Mick rolled his eyes. “I knew I should have taken you to the new ‘Transformers’ movie instead.”
So who is right?
I think we can sympathize with Steve. We can probably all remember seeing films that were lauded for their cinematic superiority. And we tried mightily to “get it”. But we sat through the film confused and bored. And we walked out thinking not about the dialogue and plot but about the many other ways we could have spent twelve bucks. (Here’s an example from my blog.)
On the other hand, I think we can all sympathize with Mick as well. We’ve all found something profound in a film despite the fact that people we loved or respected were looking at their watches and thinking about their wallets during those same ninety minutes.
We know we could talk for hours trying to persuade them of the profundity of this film. But we also know that each explanation of a plot point or a character or a moment of apparently stilted dialogue might well look to them like more rationalizations for a film that simply bored them to tears.
And we can remember the times when they were the ones attempting to persuade and we were the ones impatient as we endured a litany of rationalizations.
What’s the lesson in all this? It is simply this. Because there are works that we have loved and cherished despite the fact that others could not seem to extract any genius from them, we should show an open mind when others in our midst point to their putative candidates for genius. The fact that we do not have the patience to sit through an apologetic defense of every nuance of the work that we find ponderous is no argument that the other person ought not retain his or her passion for the work in question.
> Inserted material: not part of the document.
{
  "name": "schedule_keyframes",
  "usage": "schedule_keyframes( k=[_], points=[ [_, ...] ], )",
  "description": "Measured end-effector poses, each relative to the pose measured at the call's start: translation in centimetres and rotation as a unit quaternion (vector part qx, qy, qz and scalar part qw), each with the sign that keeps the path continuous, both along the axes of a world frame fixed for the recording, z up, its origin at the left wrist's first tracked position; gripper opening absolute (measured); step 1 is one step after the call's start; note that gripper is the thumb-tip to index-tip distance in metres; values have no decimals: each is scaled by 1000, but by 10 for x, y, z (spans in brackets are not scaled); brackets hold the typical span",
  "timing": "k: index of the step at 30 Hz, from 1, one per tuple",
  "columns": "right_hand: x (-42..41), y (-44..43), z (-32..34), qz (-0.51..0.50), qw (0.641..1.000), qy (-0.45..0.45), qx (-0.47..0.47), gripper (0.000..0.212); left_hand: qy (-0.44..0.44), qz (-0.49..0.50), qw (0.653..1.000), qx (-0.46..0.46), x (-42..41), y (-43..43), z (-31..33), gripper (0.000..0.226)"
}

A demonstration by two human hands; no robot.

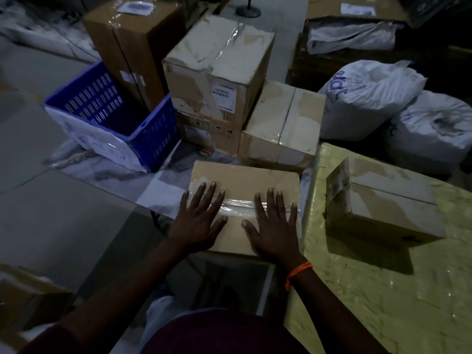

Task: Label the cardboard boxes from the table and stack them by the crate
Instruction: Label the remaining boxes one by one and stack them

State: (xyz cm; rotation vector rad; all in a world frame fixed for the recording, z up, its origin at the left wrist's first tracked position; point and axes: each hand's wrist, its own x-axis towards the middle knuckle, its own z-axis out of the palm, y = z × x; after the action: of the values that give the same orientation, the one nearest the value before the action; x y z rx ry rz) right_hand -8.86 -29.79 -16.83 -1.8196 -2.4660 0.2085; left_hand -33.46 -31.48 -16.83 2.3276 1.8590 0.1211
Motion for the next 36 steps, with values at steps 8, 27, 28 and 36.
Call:
schedule_keyframes(
  k=[8,27,28,36],
  points=[
    [16,22,32,-195,968,138,-74,90,-259,209,942,-44,2,10,22,102],
    [4,11,40,-103,923,339,148,97,-286,175,933,134,-17,-6,35,126],
    [3,8,36,-100,921,343,156,97,-293,186,929,130,-18,-10,29,125],
    [4,1,5,-96,899,384,187,103,-245,115,929,254,-13,-16,17,120]
  ],
)
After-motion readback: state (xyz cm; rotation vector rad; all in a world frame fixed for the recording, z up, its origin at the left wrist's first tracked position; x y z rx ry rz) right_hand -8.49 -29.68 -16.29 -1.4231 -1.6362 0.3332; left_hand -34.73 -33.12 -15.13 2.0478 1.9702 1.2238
Indeed, it is probably worth pointing out at this point that the greatest works of art push back. They don’t yield immediately to our grip. They don’t kowtow to our withering, noncommittal “entertain me” glances. They do not pander to plebeians. They present themselves for inspection in their multilayered glory of brazen assertion and subtle nuance. And if you don’t get it, that’s fine. Others will.
Imagine the hubris of a fifteen year old reading Shakespeare for the first time in high school English. “Macbeth is total crap” he sneers to his friends as he smugly pops in his earbuds and the sounds of Five Finger Death Punch wash away the last bits of Elizabethan English from his brain.
However, one hundred years from now nobody will be listening to Five Finger Death Punch. And they certainly won’t be listening to the literary expostulations of this pipsqueak. But they will still be reading Macbeth. And they will still be reading their Bibles. And they will still be sitting quietly even after the credits have finished rolling … even if their friends didn’t “get it”.